Les toxines environnementales les plus courantes stockées dans le pergélisol comprennent des carburants tels que le diesel et l’essence, ainsi que des métaux lourds, dont le plomb et le mercure. À mesure que le sol continue à se réchauffer et que la glace souterraine disparaît, le risque de libération de toxines environnementales augmente.

Scientifiques menant des recherches sur une falaise en érosion sur l'île Herschel, au Canada. Photo : Jaroslav Obu
Scientifiques menant des recherches sur une falaise en érosion sur l’île Herschel, au Canada. Photo : Jaroslav Obu

Comme dans le delta du Mackenzie, il n’existe que des données incomplètes ou difficilement accessibles au public pour de nombreux sites et activités industriels dans l’Arctique, ce qui rend l’évaluation des risques difficile. « Il est d’autant plus urgent d’obtenir une vue d’ensemble du type et de l’étendue des sites contaminés et de développer des concepts pour les sécuriser et les assainir », déclare M. Langer.

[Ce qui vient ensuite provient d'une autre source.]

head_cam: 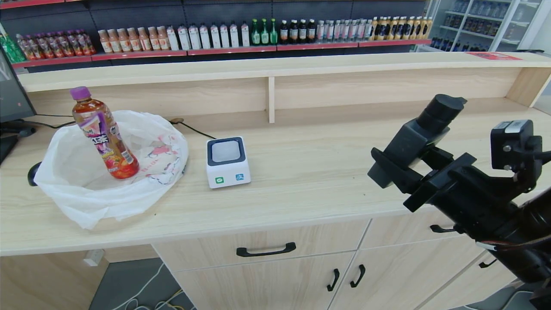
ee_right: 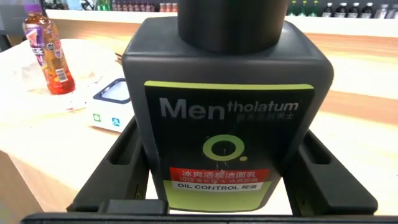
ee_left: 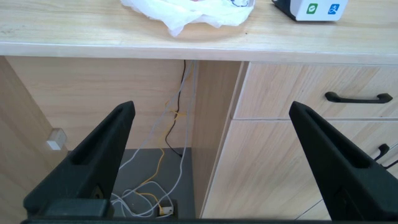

Cela s’explique également par le fait que la renaturation des zones contaminées devient de plus en plus coûteuse à mesure que le dégel du pergélisol s’approfondit, voire impossible si les machines lourdes ne peuvent plus être utilisées sur des sols instables.

Au cours de l’expédition dans le nord-ouest du Canada, l’équipe de recherche examinera d’abord les fosses de boue dans une zone relativement vaste qui englobe différents écosystèmes. Des échantillons de sol et d’eau seront prélevés à proximité des fosses de boue afin d’en analyser les polluants. En outre, des mesures hydrologiques et thermiques du sol seront effectuées et ces fosses seront étudiées en détail à l’aide de drones.

En 2025, d’autres expéditions prélèveront des échantillons ciblés sur des sites sélectionnés. Les résultats du projet serviront de base à l’élaboration, en collaboration avec les partenaires locaux, de stratégies visant à minimiser le risque de fuite de fluides de forage contaminés.